We now have the situation that author names are not uniformly structured through the corpora. In the API we try to guess how to split up names for sorting, uniform display etc., which doesn't work all that well. This could be the opportunity to fix this. And I think the best solution would be to tag the name parts as suggested in https://tei-c.org/release/doc/tei-p5-doc/en/html/ND.html#NDPER instead of coming up with our own imperfect solution.

What, for instance, would we do with SweDraCor? Changing the its forename/surname markup to <name type="full"> + <name type="short"> would mean we would loose existing information, while just adding our versions would unnecessarily clutter up the markup.

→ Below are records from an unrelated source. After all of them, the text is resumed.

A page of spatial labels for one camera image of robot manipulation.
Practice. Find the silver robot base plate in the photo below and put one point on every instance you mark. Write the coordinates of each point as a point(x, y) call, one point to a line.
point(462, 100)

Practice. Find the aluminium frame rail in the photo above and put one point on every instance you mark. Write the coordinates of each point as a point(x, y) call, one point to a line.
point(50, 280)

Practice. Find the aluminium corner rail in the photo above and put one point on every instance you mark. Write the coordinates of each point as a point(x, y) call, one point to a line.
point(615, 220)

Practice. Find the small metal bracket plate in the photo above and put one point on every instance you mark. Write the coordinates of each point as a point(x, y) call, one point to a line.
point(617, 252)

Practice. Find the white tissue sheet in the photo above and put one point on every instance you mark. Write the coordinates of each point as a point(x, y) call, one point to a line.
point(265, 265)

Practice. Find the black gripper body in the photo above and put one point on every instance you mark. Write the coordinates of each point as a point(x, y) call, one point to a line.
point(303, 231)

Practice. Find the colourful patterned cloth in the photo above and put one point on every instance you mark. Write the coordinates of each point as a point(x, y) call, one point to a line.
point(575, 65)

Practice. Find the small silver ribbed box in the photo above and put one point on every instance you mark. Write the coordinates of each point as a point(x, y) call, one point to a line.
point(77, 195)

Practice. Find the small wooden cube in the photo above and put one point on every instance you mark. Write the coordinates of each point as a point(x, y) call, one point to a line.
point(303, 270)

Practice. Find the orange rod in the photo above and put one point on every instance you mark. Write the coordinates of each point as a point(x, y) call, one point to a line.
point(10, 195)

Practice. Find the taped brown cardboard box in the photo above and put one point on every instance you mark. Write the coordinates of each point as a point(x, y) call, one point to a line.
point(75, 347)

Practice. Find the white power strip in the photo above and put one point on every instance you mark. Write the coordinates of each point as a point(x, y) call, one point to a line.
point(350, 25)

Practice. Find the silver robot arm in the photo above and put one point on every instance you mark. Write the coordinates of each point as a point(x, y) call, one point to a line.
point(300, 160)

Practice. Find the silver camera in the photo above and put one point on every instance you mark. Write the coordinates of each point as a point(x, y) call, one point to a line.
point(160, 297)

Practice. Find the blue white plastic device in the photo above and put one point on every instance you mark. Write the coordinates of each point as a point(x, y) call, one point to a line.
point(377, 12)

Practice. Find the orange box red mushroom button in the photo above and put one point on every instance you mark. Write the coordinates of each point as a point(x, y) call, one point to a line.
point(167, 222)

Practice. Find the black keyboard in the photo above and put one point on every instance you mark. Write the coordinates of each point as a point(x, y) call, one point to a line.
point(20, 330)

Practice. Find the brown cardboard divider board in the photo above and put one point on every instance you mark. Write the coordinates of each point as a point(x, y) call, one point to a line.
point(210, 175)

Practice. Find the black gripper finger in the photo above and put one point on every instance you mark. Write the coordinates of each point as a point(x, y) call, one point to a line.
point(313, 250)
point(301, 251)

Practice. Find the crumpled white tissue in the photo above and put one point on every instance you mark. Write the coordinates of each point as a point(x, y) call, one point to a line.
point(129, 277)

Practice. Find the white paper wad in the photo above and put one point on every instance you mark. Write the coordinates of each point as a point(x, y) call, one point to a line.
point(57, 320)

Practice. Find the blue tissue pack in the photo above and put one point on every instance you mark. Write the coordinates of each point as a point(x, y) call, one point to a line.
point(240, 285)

And finally, if we are not dealing with naming conventions in the markup we sooner or later have to in the API code, which IMHO is not the right place to do it.

lehkost commented 3 years ago

All good points, I think we're closer to a solution. But what about pen names, which should be preferred when displaying, because Voltaire is much more telling than Arouet (but there might be counter examples). For pen names, I would see the possibility to use <addName>, what do you think?

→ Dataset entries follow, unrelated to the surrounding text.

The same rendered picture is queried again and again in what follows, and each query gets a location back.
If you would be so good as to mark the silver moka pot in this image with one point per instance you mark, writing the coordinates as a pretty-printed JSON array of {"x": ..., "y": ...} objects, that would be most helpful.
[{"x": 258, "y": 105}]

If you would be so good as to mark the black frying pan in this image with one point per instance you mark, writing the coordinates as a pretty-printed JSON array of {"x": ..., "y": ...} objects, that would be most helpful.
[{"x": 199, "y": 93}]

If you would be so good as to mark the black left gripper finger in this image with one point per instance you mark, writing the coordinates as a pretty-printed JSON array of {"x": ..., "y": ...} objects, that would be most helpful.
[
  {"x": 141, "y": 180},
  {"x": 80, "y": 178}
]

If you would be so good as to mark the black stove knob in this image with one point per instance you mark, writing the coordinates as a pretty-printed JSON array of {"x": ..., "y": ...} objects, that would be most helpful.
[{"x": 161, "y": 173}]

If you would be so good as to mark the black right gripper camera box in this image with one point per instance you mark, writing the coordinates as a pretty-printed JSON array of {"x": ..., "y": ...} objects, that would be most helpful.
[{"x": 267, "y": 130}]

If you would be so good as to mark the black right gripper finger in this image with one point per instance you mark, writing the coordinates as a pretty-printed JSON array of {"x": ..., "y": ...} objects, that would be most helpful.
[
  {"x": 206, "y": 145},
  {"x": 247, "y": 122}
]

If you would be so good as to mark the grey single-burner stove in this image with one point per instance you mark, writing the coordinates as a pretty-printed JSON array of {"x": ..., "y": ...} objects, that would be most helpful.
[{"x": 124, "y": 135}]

cmil commented 3 years ago

That's a good question. The TEI documentation calls addName (as well as forename, surname etc.) a "name component". One could argue that a pen name is not a component but another name on its own and therefore should be tagged as a persName by itself. The Grandma Moses example with <persName type="pseudo"> seems to support this.

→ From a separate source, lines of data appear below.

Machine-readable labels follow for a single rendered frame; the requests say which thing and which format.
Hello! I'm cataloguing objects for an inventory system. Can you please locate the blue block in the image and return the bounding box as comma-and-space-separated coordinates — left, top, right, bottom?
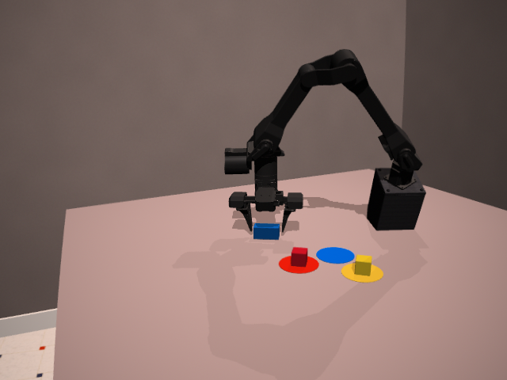
253, 223, 280, 240

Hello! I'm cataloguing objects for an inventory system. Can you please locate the yellow circle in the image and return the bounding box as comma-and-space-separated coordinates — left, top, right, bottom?
341, 263, 383, 283

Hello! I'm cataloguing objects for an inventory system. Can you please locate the blue circle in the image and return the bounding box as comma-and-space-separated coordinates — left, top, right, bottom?
316, 247, 355, 264

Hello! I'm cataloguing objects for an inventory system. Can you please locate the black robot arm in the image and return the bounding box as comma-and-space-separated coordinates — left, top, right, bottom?
224, 49, 422, 212

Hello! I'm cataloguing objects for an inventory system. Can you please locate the red circle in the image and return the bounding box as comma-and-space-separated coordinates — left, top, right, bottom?
279, 256, 319, 273

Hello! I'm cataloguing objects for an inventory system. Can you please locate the yellow cube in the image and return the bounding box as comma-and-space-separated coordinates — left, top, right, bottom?
355, 255, 372, 276

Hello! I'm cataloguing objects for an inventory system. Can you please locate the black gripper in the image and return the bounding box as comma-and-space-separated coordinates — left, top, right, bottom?
229, 174, 303, 232

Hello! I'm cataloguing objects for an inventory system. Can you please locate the red cube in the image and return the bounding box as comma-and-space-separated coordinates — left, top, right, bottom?
291, 247, 308, 267

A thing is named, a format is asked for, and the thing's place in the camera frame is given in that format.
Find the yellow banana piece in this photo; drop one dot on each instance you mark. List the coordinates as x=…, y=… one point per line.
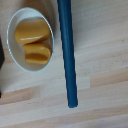
x=31, y=31
x=38, y=53

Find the white oval bowl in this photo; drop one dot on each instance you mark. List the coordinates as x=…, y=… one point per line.
x=13, y=46

Maybe we could establish the convention that when there are more than one persName elements inside an author the first one is the canonical one to be displayed in listings while the other(s) could be displayed as alternatives in a detail view. That would contradict the example on https://tei-c.org/release/doc/tei-p5-doc/en/html/ref-author.html where two distinct authors are represented as different persNames inside the same author. But we are subverting this kind of model by putting idnos inside the author anyway.

lehkost commented 3 years ago

Ok, so we would do this:

<author>
  <persName type="pen">
    Voltaire
  </persName>
  <persName>
    <forename>François-Marie</forename>
    <surname>Arouet</surname>
  </persName>
</author>
<author>
  <persName type="pen">
    Clarín
  </persName>
  <persName>
    <forename>Leopoldo</forename>
    <surname>Alas</surname>
  </persName>
</author>
<author>
  <persName type="nobility">
    Екатерина II
  </persName>
  <persName>
    София Августа Фредерика Ангальт-Цербстская
  </persName>
</author>
<author>
  <persName>
    <forename>Anton</forename>
    <surname>Richter</surname>
  </persName>
  <persName type="pseudo">
    <forename>Ludwig</forename>
    <surname>Stahlpanzer</surname>
  </persName>
</author>

This proposition makes use of three corresponding attributes, pen, nobility and pseudo (all special cases I can think of right now, but there might be more 😊). Following your suggestion, we would always prefer the first <persName> for information display (and we could limit to the surname if available for "short" version?).

The fourth example refers to this play, where we dissolve the pseudonym used by the author, but would keep the used pseudonym as second <persName>.

IDNOs were left out in the examples above, but would have to be added, of course.

cmil commented 3 years ago

@lehkost this looks good to me.

lehkost commented 3 years ago

Ok then, so I wil start with GerDraCor…

cmil commented 3 years ago

Should we maybe also streamline the order of forename and surname? Currently we have surname, forename in GerDraCor and RusDraCor, while SweDraCor and SpanDraCor (without tagging though) has forename surname. I would prefer the latter, "natural" order.

lehkost commented 3 years ago

I agree, will adjust the order of names.